== Working data

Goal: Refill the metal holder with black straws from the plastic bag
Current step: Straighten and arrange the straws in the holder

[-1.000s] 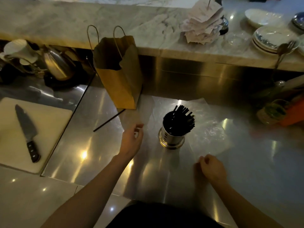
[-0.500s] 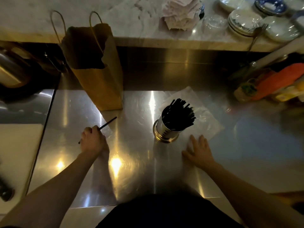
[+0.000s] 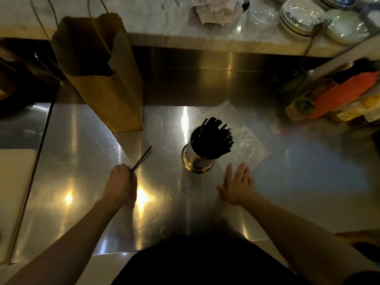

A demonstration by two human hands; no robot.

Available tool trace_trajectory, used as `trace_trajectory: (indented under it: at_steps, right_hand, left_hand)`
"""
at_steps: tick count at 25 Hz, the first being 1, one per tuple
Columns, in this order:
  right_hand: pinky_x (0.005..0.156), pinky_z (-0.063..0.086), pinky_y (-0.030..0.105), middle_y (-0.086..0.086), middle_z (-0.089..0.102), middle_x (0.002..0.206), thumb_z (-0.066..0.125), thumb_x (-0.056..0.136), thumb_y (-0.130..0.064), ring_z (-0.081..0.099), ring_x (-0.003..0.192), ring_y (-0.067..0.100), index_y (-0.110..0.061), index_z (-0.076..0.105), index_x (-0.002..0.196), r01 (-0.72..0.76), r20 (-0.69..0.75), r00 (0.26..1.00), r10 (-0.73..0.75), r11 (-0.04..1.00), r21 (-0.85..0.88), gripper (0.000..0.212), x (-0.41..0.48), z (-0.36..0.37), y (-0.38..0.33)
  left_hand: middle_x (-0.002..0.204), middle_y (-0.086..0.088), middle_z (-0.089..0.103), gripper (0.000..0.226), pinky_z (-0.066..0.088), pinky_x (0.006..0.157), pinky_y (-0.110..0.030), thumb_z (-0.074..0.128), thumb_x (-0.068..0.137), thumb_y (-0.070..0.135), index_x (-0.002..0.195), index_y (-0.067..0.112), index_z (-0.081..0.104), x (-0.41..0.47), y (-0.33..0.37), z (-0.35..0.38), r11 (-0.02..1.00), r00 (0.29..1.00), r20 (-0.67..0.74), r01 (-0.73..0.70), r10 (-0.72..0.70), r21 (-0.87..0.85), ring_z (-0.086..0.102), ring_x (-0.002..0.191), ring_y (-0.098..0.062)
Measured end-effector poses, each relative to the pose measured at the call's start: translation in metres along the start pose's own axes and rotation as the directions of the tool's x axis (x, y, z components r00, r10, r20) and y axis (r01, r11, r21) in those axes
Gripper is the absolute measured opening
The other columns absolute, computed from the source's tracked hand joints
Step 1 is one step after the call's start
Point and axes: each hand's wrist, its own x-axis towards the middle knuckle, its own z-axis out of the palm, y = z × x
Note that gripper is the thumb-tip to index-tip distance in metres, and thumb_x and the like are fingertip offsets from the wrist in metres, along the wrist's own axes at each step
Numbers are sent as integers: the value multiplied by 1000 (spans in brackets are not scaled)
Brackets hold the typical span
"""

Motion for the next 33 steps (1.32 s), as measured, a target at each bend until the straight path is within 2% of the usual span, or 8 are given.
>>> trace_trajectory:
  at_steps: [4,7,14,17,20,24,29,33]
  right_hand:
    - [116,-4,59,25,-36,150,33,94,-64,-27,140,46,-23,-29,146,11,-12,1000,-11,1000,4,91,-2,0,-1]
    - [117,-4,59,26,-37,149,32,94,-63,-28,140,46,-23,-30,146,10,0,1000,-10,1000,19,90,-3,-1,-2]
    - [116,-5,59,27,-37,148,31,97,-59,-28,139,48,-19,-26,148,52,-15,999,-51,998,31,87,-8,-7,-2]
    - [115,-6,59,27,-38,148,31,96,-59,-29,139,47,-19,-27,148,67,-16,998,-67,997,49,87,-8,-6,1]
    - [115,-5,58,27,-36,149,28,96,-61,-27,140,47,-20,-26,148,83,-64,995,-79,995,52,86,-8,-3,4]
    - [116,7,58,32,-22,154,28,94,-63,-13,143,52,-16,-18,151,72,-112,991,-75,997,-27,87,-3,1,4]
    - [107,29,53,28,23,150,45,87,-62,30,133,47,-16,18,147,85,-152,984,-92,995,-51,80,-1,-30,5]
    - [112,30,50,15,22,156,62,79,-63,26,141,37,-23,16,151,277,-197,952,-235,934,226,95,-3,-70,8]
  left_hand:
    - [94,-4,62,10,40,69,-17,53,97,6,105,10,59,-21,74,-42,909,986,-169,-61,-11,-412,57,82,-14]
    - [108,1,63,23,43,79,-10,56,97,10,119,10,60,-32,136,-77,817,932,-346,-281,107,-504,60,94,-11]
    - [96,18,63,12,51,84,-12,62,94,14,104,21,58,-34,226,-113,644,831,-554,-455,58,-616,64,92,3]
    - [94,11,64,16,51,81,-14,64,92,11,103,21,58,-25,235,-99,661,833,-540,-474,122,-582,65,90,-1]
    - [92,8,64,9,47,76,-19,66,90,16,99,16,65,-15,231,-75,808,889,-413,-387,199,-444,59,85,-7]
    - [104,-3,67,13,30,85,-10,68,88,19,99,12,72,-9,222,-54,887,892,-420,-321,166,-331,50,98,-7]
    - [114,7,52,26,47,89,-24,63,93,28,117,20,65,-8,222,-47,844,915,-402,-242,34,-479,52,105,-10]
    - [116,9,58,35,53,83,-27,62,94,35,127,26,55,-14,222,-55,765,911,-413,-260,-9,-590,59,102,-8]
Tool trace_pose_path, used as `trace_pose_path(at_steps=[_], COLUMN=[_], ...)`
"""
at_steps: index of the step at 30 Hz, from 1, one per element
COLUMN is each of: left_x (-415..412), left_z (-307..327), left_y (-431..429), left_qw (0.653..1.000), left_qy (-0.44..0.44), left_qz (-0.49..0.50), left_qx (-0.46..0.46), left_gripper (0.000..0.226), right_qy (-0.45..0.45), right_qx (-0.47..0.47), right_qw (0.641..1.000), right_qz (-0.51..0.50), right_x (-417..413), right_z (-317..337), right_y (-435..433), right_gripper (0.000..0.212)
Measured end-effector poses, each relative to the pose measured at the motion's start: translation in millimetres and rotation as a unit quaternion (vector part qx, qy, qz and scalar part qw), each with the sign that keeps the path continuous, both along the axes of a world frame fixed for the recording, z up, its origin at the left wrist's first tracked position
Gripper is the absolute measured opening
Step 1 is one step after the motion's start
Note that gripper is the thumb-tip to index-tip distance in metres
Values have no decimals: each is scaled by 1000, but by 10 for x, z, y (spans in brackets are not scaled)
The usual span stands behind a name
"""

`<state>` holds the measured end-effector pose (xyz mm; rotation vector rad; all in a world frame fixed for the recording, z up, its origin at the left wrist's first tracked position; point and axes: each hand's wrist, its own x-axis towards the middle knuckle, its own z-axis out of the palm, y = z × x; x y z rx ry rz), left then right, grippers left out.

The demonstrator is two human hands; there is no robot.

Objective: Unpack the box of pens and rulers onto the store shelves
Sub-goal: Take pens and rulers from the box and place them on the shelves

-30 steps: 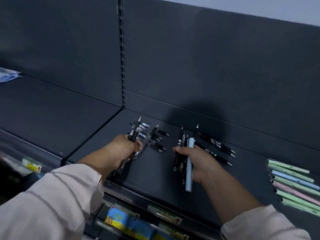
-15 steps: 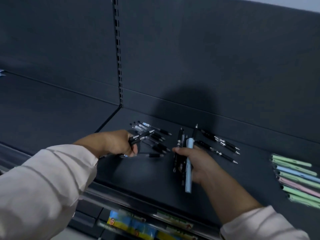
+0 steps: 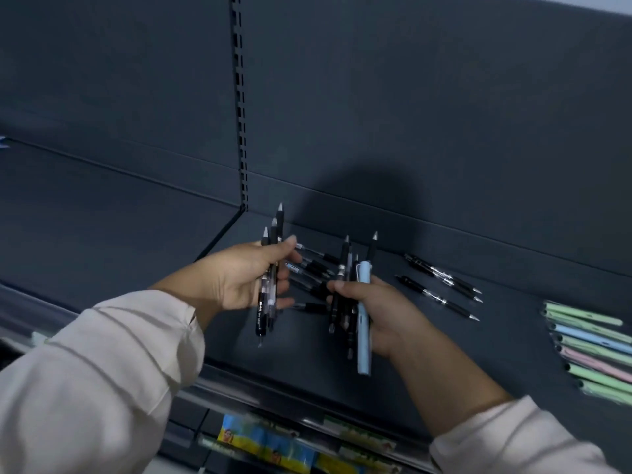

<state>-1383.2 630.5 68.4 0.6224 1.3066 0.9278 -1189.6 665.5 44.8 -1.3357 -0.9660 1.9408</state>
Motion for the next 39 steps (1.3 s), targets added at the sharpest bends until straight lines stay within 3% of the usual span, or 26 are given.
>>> trace_pose_path(at_steps=[4,7,13,21,29,35,39], left_x=[95,122,244,264,159,38,29], left_z=[-4,-1,-15,-2,-85,-177,-188], left_y=[-68,-111,-200,-229,-255,-196,-75], left_qw=[999,997,999,996,995,997,984], left_qy=[-39,-70,34,77,76,79,170], left_qz=[21,17,-37,-48,-56,-2,26], left_qx=[-27,-36,-8,9,-12,0,47], left_gripper=[42,32,20,21,23,22,12], right_qy=[16,20,30,77,77,70,65], right_qx=[7,6,21,7,-39,-77,-92], right_qw=[1000,1000,999,996,992,982,978], right_qz=[15,23,12,-38,-96,-157,-177], right_x=[-32,-7,41,-20,-224,-189,-34], right_z=[27,40,66,42,-48,-143,-183], right_y=[-18,-26,-20,-15,0,75,152], right_gripper=[15,18,33,42,22,27,15])
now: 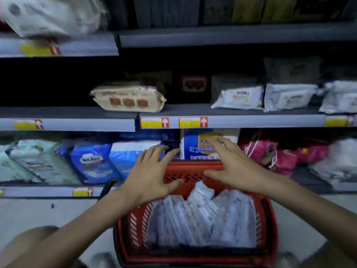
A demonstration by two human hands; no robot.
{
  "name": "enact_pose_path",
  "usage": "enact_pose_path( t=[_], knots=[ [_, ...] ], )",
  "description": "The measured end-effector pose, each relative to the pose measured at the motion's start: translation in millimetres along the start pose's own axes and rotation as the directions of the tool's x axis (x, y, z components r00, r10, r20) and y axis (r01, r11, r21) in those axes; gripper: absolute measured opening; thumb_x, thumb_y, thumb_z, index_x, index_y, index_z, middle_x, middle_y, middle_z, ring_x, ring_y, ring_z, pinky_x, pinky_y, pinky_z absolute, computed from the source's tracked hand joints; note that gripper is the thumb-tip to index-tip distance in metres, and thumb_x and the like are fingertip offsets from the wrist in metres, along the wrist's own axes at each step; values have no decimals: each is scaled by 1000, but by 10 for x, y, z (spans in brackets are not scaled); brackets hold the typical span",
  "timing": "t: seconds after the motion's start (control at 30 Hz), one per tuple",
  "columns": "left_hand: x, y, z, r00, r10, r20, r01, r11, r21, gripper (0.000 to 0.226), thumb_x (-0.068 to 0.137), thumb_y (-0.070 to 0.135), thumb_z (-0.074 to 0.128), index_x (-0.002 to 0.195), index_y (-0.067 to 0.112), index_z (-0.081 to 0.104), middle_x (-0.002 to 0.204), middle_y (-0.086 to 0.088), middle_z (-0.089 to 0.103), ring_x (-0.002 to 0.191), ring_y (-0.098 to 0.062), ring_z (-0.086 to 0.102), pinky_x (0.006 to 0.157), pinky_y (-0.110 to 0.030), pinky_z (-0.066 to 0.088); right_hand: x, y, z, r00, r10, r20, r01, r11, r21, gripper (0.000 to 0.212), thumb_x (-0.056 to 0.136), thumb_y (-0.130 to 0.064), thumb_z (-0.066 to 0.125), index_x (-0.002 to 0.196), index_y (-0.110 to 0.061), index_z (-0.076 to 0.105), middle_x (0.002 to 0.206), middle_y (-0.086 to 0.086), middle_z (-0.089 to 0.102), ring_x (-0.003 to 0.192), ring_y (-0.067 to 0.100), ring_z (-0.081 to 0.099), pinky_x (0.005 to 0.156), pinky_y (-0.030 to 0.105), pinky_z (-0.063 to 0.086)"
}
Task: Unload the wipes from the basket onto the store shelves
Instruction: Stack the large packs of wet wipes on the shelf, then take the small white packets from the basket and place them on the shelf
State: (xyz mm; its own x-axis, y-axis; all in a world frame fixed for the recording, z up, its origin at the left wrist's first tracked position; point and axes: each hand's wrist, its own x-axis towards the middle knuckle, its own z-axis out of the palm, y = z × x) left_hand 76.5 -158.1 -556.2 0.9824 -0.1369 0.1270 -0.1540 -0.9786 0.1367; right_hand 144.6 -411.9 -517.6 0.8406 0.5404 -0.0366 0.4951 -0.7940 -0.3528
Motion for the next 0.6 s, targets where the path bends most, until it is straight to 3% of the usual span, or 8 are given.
enact_pose_path(
  t=[0.17,0.23,0.33,0.5,0.6],
  knots=[
    [-170,64,622,982,-3,191,11,999,-43,92,79,79,34,160,35,32,153,0,45,144,-28,40,119,-48,34,-63,467,644,974,121,193,-92,984,-153,94,85,-54,69,160,-26,21,152,11,36,140,34,38,115,42,36],
    [-211,69,792,956,0,293,16,999,-50,95,76,80,25,161,35,30,154,3,43,146,-25,38,121,-45,30,-72,647,808,936,186,299,-138,975,-175,87,89,-48,70,160,-26,24,152,10,37,139,35,40,112,39,39],
    [-254,55,1016,934,-18,356,38,998,-48,92,78,77,26,159,33,34,149,3,48,139,-26,45,117,-42,36,54,871,971,861,276,427,-201,956,-214,78,91,-50,68,155,-23,33,147,14,47,131,36,50,104,39,46],
    [-283,93,1252,926,-26,376,77,990,-120,68,93,60,48,157,35,40,150,7,52,136,-24,51,107,-41,43,235,1027,1151,863,347,367,-257,927,-272,54,95,-53,59,137,-19,53,139,15,51,126,37,51,99,42,50],
    [-300,116,1339,914,-16,405,78,988,-137,62,100,52,54,157,34,40,147,5,55,134,-24,54,105,-38,43,199,1079,1266,822,432,372,-288,878,-383,56,97,-58,54,134,-16,57,144,17,50,132,39,42,106,42,44]
  ],
)
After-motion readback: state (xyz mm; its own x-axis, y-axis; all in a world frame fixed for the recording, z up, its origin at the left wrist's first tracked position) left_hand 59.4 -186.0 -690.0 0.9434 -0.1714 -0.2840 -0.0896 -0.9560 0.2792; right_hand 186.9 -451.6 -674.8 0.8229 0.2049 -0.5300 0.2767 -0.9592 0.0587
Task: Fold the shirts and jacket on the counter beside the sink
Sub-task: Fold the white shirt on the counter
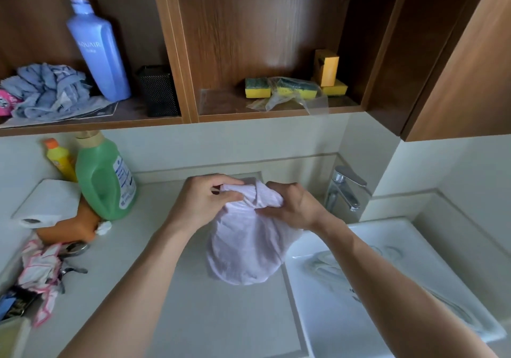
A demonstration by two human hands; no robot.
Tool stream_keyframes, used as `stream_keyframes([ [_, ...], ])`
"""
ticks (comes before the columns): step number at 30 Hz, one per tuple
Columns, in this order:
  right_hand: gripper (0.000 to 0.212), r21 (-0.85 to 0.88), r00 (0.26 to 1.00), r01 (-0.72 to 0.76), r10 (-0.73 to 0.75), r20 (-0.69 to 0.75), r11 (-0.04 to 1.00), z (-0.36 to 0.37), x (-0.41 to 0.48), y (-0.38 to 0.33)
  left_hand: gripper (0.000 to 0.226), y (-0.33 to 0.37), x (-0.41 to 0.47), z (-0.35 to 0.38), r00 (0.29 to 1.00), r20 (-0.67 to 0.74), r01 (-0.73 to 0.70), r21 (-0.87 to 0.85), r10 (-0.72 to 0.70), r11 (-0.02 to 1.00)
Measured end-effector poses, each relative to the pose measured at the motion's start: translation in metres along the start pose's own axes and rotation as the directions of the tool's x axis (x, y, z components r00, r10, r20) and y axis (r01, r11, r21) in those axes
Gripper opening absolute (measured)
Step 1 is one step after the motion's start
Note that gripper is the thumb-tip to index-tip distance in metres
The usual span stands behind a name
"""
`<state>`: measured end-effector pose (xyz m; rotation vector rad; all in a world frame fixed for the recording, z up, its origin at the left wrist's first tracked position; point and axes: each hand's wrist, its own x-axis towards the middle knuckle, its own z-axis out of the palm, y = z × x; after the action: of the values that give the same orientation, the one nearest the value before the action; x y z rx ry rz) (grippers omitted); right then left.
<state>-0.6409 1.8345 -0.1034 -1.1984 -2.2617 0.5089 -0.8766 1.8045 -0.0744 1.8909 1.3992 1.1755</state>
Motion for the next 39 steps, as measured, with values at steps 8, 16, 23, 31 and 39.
stream_keyframes([
  [8, 0.028, 0.139, 0.975, -0.046, 0.075, -0.211, 0.989, -0.049, -0.105, -0.058, 0.119, 0.031, -0.042, 0.018, 0.764, 0.642, 0.019, -0.128, 0.068, 0.992],
  [16, 0.04, 0.268, 0.756, -0.348, 0.438, -0.487, 0.899, -0.091, -0.292, -0.084, 0.055, 0.06, -0.109, 0.121, 0.409, 0.911, 0.331, -0.201, 0.052, 0.922],
  [23, 0.02, 0.519, 0.313, -0.549, 0.737, -0.599, 0.655, -0.11, -0.454, -0.072, 0.047, 0.115, -0.163, 0.228, 0.465, 0.883, 0.608, -0.369, 0.061, 0.703],
  [31, 0.028, 0.632, 0.137, -0.568, 0.818, -0.559, 0.527, -0.087, -0.608, 0.003, 0.076, 0.18, -0.237, 0.362, 0.059, 0.995, 0.794, 0.006, -0.086, 0.608],
  [39, 0.04, 0.799, -0.09, -0.542, 0.927, -0.363, 0.26, -0.039, -0.691, 0.059, 0.053, 0.172, -0.284, 0.472, 0.413, 0.848, 0.712, -0.075, -0.331, 0.698],
])
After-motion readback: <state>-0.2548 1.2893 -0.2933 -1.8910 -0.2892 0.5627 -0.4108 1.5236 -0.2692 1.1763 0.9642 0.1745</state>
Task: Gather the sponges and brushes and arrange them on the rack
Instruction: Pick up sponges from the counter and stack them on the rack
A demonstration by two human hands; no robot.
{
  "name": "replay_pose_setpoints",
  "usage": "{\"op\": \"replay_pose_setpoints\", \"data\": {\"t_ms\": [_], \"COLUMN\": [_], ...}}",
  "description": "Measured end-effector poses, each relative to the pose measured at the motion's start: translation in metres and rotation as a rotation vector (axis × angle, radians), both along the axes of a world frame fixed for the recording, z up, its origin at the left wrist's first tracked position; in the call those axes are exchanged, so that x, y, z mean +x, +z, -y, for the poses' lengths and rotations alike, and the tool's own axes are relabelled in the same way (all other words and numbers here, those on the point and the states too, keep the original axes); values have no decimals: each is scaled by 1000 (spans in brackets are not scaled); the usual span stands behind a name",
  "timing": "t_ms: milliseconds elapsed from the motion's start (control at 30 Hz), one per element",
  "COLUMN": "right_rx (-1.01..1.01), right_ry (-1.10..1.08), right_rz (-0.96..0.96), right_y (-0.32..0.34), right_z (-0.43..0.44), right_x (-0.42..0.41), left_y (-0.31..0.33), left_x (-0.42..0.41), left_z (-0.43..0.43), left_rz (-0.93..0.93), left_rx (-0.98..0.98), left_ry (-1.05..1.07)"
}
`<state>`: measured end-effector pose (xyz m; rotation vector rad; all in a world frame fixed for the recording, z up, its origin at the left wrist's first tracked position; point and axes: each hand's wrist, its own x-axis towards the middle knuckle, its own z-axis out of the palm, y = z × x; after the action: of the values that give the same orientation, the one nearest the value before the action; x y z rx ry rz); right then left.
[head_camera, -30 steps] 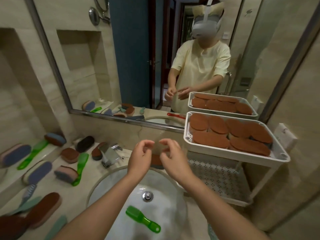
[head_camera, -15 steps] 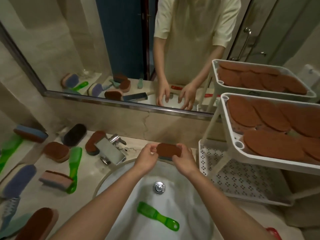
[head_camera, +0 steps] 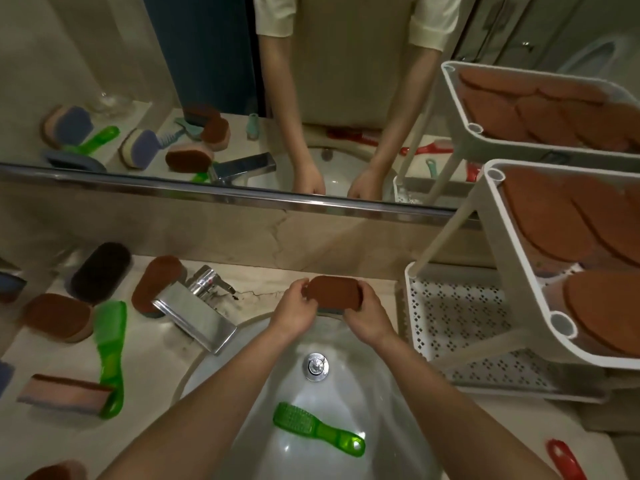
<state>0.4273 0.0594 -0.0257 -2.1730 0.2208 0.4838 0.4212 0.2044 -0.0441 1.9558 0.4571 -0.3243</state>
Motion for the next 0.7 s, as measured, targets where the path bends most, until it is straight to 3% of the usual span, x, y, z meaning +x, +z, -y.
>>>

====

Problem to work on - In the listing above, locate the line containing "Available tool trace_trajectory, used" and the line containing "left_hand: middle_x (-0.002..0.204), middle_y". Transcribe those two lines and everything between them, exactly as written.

Answer box -
Available tool trace_trajectory, used as `trace_trajectory: (indented under it: at_steps, right_hand, left_hand)`
"""
at_steps: tick count at 25 Hz, the first being 1, one per tuple
Columns, in this order:
  right_hand: pinky_x (0.005..0.156), pinky_z (-0.063..0.086), pinky_y (-0.030..0.105), middle_y (-0.086..0.086), middle_z (-0.089..0.102), middle_x (0.002..0.206), thumb_z (-0.066..0.125), thumb_x (-0.056..0.136), thumb_y (-0.130..0.064), ring_z (-0.081..0.099), ring_x (-0.003..0.192), ring_y (-0.067..0.100), index_y (-0.110..0.061), index_z (-0.076..0.105), index_x (-0.002..0.196), r01 (-0.72..0.76), r20 (-0.69..0.75), r00 (0.26..1.00), r10 (-0.73..0.75), r11 (-0.04..1.00), r21 (-0.85..0.88), gripper (0.000..0.212), x (-0.41..0.48), z (-0.36..0.37), y (-0.38..0.33)
  left_hand: middle_x (-0.002..0.204), middle_y (-0.086..0.088), middle_z (-0.089..0.103), gripper (0.000..0.226), pinky_z (-0.066..0.088), pinky_x (0.006..0.157), pinky_y (-0.110..0.030), thumb_z (-0.074..0.128), thumb_x (-0.068..0.137), thumb_y (-0.070..0.135), index_x (-0.002..0.195), index_y (-0.067..0.112), index_z (-0.081..0.104), x (-0.41..0.47), y (-0.33..0.37), z (-0.35..0.38), r11 (-0.02..1.00), r00 (0.29..1.00), r20 (-0.67..0.74), r01 (-0.73..0.70), r10 (-0.72..0.70), r21 (-0.87..0.85), ring_z (-0.086..0.102), ring_x (-0.002..0.191), ring_y (-0.098..0.062)

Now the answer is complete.